En el acto aniversario, sin embargo, ocurrió lo contrario y tras un fuerte discurso de los familiares contra el Gobierno Nacional, Beraja fue a pedir disculpas a la Casa Rosada.

La denuncia
A preguntas del fiscal, Lifschitz detalló también las consecuencias que sufrió por haber hecho pública su denuncia.

“El juez no seguía las pistas que yo le daba y me fui dando cuenta que él era una parte más del encubrimiento”, dijo y explicó que fue por eso que decidió renunciar a pesar de que le ofrecían, para que no se fuera, trabajar desde otro lugar o hasta un puesto en la Secretaría de Inteligencia del Estado (SIDE).

La idea de denunciar públicamente en Argentina lo visto y escuchado durante más de dos años, según contó, se le hacía imposible y por eso decidió vender todo y viajar a Estados Unidos. “Galeano era dios y tenía el amparo de la DAIA, el periodismo, todos. Era imposible hablar acá de la investigación por mi seguridad”, advirtió.

Durante los seis meses que vivió en el país del norte, Lifschitz escribió un informe detallado del caso y firmó un contrato de confidencialidad con dos personas para que hicieran público el manuscrito si algo le sucedía. “No puedo decir los nombres pero una de esas personas es hoy ministro del actual gobierno”, expresó.

El texto lo entregó después en la Comisión Bicameral que seguía el caso AMIA pero se lo rechazaron: “Melchor Cruchaga (diputado) me dijo que era una bomba y no lo aceptó sino hasta que apareció en televisión en el programa de Rolando Graña”.
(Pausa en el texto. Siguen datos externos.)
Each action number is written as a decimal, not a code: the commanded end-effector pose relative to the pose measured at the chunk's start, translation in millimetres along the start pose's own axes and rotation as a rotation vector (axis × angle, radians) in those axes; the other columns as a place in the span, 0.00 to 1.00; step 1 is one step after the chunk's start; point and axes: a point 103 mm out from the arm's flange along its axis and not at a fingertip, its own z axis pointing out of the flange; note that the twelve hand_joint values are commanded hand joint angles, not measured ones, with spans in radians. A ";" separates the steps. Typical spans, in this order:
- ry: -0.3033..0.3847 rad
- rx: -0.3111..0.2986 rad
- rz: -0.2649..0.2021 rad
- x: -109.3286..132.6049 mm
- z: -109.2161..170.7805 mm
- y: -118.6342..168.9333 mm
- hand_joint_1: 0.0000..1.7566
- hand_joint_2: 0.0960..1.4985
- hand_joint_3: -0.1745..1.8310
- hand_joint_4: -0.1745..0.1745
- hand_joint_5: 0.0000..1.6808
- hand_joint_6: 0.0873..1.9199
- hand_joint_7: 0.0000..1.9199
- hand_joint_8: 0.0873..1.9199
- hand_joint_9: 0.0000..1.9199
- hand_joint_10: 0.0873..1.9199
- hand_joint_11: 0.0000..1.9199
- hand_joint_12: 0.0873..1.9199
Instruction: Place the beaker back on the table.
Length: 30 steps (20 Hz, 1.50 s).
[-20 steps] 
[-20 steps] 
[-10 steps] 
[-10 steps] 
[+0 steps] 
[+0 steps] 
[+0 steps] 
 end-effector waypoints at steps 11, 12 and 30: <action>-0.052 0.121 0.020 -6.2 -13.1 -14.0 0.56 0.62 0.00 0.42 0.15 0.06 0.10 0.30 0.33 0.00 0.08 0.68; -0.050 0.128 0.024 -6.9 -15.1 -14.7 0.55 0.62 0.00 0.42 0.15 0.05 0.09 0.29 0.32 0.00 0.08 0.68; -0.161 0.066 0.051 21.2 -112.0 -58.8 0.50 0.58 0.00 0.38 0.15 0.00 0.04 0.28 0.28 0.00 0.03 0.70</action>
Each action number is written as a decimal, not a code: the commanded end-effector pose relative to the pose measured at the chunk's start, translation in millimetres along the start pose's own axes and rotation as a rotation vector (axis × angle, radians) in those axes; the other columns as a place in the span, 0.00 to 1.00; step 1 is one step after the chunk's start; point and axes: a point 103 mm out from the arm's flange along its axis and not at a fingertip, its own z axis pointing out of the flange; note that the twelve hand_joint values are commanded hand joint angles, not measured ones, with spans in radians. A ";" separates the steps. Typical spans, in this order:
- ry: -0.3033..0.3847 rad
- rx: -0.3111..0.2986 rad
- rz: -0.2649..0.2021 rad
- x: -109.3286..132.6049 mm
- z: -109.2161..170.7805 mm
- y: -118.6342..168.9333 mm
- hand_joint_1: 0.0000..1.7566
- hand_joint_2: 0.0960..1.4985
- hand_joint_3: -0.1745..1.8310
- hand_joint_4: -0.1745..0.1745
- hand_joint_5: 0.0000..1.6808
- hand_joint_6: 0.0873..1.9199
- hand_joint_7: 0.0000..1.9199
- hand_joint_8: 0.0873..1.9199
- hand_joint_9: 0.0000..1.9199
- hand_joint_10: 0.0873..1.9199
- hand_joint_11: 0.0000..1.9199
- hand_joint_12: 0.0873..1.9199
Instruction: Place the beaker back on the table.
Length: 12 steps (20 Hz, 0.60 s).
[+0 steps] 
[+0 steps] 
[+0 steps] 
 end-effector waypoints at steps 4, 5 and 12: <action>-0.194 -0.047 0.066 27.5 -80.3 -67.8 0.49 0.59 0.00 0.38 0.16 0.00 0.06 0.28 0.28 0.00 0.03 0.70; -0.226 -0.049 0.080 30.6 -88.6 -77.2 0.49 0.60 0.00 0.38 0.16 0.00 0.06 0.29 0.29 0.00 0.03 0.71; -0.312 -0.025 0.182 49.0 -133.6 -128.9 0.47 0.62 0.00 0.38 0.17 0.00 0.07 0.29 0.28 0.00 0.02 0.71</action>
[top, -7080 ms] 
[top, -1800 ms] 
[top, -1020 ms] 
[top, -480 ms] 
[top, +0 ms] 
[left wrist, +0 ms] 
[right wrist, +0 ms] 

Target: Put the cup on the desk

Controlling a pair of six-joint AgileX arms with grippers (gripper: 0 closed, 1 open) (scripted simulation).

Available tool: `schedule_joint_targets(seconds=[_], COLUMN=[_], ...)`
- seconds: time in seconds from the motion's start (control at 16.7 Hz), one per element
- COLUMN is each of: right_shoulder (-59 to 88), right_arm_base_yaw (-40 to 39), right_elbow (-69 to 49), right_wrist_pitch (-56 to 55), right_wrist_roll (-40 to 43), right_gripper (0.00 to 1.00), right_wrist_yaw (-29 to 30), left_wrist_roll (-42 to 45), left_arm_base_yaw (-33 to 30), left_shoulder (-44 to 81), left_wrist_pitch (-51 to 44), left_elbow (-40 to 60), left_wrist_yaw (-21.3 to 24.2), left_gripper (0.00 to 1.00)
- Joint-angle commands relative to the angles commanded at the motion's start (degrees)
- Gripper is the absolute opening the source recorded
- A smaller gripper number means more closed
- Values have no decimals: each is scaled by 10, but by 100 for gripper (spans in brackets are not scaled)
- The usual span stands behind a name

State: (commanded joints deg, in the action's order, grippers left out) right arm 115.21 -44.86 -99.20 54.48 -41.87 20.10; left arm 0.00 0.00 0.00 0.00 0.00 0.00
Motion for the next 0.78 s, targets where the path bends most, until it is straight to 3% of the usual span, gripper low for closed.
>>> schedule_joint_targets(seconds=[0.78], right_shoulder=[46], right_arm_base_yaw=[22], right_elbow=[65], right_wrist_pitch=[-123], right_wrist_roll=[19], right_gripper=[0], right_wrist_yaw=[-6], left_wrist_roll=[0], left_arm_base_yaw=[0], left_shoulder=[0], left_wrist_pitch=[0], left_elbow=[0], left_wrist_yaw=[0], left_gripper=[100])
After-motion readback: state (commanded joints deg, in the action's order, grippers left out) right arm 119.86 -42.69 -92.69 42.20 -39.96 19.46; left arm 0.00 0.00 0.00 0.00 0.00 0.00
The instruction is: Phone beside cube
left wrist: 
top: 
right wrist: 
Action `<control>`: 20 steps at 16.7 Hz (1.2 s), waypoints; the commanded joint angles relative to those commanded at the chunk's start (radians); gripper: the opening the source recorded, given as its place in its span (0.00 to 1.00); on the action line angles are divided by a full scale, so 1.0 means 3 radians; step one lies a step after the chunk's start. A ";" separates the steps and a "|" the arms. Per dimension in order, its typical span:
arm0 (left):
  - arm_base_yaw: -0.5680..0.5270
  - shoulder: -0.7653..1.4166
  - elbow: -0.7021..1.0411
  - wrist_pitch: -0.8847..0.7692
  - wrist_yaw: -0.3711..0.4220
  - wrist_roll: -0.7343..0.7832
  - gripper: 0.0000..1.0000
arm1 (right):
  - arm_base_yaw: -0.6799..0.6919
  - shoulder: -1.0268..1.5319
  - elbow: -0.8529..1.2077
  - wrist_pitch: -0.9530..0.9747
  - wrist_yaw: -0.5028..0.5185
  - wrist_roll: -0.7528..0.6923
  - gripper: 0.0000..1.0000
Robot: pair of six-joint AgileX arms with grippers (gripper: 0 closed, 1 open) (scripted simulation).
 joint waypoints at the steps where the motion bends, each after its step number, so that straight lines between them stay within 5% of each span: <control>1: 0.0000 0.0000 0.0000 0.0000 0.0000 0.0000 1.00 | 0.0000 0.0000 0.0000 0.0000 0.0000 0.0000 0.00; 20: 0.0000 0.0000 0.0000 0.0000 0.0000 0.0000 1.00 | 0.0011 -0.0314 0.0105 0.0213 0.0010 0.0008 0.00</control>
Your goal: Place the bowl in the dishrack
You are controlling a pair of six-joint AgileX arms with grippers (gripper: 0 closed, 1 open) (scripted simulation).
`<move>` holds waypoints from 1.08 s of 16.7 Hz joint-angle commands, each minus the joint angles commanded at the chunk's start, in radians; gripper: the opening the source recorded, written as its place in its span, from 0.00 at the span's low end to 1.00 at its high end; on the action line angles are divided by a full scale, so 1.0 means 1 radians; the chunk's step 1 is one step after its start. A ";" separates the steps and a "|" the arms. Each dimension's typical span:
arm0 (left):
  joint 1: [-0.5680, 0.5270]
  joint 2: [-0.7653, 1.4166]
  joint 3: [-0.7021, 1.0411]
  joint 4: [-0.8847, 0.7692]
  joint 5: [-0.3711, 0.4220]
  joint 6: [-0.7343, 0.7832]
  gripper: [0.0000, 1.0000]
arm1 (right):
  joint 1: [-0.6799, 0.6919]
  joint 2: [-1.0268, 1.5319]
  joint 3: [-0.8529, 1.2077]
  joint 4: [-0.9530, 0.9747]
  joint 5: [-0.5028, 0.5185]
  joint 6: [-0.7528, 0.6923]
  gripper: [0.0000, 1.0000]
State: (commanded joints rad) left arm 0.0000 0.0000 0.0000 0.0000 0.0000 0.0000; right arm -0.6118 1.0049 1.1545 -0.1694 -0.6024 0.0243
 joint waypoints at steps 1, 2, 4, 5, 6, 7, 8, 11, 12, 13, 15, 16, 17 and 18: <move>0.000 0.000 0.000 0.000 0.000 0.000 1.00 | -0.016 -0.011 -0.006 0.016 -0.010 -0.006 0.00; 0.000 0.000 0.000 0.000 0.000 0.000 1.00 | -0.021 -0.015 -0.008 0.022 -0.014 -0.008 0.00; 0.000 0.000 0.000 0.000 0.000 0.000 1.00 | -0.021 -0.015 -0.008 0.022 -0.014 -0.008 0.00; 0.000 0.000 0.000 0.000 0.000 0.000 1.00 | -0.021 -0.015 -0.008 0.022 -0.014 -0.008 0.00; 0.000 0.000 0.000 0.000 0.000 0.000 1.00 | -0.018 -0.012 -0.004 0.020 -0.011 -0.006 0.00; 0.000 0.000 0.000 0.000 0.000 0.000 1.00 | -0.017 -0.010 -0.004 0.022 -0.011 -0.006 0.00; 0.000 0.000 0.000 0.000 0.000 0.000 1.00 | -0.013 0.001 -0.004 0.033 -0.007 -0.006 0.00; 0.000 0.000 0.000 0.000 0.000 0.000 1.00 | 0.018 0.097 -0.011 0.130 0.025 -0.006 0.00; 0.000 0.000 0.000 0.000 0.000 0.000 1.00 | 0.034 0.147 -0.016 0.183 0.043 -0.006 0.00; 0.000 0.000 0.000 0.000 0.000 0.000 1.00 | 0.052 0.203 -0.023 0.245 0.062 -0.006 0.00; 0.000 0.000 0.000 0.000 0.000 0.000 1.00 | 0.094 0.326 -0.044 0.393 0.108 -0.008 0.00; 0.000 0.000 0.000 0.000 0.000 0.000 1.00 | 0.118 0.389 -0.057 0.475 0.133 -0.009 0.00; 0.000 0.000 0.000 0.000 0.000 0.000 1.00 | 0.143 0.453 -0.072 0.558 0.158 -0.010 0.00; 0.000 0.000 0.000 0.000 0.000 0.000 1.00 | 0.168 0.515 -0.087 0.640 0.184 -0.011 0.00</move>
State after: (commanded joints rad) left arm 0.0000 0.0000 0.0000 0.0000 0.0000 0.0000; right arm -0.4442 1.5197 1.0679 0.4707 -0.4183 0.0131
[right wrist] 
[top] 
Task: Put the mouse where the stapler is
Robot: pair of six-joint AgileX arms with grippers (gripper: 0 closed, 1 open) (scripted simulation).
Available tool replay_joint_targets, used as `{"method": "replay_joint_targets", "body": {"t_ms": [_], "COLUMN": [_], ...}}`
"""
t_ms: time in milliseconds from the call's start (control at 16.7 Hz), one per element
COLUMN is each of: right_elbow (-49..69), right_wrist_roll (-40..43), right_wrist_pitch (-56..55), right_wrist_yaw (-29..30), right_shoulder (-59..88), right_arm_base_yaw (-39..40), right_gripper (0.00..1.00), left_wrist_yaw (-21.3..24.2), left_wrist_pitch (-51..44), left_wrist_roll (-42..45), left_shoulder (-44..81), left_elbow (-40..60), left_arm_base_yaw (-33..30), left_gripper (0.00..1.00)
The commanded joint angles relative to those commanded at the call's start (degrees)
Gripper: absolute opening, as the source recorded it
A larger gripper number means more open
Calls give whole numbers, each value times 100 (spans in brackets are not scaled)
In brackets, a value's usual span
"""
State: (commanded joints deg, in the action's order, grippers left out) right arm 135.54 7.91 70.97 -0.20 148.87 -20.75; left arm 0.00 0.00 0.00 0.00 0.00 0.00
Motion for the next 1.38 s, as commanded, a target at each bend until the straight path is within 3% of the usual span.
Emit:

Más adelante, en el 2000, ese informe se publicó en formato libro, aunque ninguna editorial quiso tomar el caso: “Tuve que publicarlo yo con mi esfuerzo porque las editoriales no querían. Por ejemplo, Planeta me decía que tenían un compromiso con la DAIA”, recordó.

Con la denuncia ya pública, las consecuencias no tardaron en llegar: “Un disparo en la esquina de mi casa y otro día a un custodio que me salvó la vida; una carta bomba; mensajes que advertían que me escuchaban; un secuestro de 45 minutos para escribirme “AMIA” en la espalda y quemarme números en los brazos”.

El croquis
Por último, Lifschitz señaló en un plano dibujado del juzgado y la secretaría dónde se encontraban las cámaras de video, los monitores y su escritorio, desde el cual dice haber visto a agentes de la SIDE como Alejandro Brousson escuchando la negociación entre Carlos Telleldín y Galeano o a Rubén Beraja.

“Todos sabían que se negociaba un pago”, expresó haciendo círculos en la pequeña habitación donde unos seis empleados trabajaban junto al despacho del ex juez. Y concluyó: “Entiendo que puedan tener temor pero todos los prosecretarios sabían lo mismo que yo”.

El relato continúa el jueves a las 10.30.